▶ _PROBLEM TO WORK ON_
Report each line from the data below that holds the word "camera".

Source data:
● ● ● ● ●

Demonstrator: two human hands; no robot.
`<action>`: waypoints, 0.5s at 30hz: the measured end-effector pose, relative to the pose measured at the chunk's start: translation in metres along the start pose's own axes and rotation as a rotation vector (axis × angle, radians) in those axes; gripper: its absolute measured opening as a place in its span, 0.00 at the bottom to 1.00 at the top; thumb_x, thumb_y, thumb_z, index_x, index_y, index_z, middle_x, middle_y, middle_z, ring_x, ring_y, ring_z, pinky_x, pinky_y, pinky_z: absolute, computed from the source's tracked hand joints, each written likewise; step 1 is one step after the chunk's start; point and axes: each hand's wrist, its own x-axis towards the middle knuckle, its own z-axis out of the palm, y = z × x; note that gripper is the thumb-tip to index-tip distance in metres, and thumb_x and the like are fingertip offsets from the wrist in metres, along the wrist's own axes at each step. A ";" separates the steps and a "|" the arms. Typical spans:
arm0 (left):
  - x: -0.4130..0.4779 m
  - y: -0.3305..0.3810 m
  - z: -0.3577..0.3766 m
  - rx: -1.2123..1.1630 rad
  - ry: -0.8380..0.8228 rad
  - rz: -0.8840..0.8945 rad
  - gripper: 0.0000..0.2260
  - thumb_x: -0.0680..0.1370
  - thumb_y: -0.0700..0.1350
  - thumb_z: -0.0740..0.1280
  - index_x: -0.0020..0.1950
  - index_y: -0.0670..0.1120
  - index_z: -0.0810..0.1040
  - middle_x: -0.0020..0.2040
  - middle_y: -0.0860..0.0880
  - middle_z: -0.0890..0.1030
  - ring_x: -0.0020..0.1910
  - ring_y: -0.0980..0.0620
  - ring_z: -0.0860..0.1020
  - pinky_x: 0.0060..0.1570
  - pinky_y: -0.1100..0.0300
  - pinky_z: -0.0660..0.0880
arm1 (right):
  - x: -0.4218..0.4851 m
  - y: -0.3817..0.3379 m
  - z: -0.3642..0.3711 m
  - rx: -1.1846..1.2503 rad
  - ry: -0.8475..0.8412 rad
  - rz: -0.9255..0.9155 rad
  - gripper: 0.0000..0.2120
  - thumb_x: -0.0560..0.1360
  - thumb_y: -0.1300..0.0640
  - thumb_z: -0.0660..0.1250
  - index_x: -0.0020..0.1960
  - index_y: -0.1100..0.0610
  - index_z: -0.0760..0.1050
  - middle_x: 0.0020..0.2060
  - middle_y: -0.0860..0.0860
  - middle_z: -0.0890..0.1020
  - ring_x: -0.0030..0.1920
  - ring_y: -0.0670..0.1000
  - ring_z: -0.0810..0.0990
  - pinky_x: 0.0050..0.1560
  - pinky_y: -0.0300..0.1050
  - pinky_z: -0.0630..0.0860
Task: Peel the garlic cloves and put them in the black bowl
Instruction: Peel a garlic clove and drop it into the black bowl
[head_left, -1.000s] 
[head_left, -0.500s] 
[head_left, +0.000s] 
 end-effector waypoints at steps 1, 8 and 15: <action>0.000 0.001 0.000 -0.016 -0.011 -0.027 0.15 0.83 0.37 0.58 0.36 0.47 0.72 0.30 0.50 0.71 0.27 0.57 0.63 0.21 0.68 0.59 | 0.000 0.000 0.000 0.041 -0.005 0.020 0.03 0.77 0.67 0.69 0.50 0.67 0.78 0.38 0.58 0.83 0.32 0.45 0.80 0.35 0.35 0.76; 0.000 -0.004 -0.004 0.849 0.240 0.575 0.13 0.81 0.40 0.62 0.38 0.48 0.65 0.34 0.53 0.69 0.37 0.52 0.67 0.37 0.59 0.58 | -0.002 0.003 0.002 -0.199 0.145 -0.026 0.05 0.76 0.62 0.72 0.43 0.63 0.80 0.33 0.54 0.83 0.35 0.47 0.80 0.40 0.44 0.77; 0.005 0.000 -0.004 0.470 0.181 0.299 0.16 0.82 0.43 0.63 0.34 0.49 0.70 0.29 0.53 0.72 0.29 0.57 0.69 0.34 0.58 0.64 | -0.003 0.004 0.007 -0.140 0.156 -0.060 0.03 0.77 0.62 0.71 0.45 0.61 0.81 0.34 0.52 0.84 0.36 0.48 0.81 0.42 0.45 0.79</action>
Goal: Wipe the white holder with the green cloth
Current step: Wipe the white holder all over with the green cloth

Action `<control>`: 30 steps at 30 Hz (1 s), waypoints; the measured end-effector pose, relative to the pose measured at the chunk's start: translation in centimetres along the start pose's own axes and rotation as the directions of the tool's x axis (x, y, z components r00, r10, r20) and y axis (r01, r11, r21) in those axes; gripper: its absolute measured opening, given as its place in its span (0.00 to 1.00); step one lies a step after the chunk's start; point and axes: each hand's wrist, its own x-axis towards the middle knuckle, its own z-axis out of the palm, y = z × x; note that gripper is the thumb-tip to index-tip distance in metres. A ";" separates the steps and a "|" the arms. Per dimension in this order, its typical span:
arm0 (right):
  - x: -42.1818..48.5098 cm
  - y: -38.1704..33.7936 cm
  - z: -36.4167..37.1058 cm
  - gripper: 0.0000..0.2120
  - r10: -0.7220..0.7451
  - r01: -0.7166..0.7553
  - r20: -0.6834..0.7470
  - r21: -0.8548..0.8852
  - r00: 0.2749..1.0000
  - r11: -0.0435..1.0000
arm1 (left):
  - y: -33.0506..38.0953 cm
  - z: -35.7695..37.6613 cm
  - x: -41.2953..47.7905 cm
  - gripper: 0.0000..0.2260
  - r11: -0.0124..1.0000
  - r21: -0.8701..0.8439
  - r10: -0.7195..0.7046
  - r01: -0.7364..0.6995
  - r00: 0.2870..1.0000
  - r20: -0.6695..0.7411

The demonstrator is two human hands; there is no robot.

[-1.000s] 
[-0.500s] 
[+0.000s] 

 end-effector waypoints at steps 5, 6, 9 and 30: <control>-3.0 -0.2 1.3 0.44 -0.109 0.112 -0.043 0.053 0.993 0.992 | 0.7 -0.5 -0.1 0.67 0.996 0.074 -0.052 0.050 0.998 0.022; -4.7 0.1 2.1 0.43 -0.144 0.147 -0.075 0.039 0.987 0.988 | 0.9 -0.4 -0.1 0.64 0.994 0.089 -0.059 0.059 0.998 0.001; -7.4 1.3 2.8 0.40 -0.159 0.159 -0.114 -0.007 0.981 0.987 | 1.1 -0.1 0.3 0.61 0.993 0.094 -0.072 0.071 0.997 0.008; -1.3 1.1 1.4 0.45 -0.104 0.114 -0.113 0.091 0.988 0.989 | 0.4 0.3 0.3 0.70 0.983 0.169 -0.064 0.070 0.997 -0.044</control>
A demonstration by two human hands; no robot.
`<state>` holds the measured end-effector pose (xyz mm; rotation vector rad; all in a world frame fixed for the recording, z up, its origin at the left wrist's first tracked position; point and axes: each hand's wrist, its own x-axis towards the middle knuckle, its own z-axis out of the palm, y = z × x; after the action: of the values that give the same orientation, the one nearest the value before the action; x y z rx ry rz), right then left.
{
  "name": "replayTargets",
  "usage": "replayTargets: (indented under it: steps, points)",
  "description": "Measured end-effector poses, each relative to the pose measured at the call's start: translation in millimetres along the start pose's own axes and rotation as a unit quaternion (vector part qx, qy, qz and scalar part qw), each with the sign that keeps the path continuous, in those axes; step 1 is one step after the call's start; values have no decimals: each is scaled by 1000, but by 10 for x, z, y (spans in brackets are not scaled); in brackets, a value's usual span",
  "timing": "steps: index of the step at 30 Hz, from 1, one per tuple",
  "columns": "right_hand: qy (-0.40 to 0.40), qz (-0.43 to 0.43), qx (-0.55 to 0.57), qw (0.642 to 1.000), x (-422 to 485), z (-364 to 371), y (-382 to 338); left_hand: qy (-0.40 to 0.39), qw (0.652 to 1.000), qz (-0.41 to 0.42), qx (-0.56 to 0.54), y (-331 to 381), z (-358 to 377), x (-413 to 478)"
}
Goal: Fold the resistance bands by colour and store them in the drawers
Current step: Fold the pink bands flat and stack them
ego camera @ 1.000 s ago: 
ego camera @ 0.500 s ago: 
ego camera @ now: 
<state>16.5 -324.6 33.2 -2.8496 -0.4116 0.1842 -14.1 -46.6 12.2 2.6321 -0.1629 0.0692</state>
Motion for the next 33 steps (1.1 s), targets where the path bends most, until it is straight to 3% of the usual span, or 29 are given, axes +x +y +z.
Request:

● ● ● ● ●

▶ _EXERCISE SOLUTION_
ego camera @ 1.000 s ago: 
ego camera @ 0.500 s ago: 
ego camera @ now: 

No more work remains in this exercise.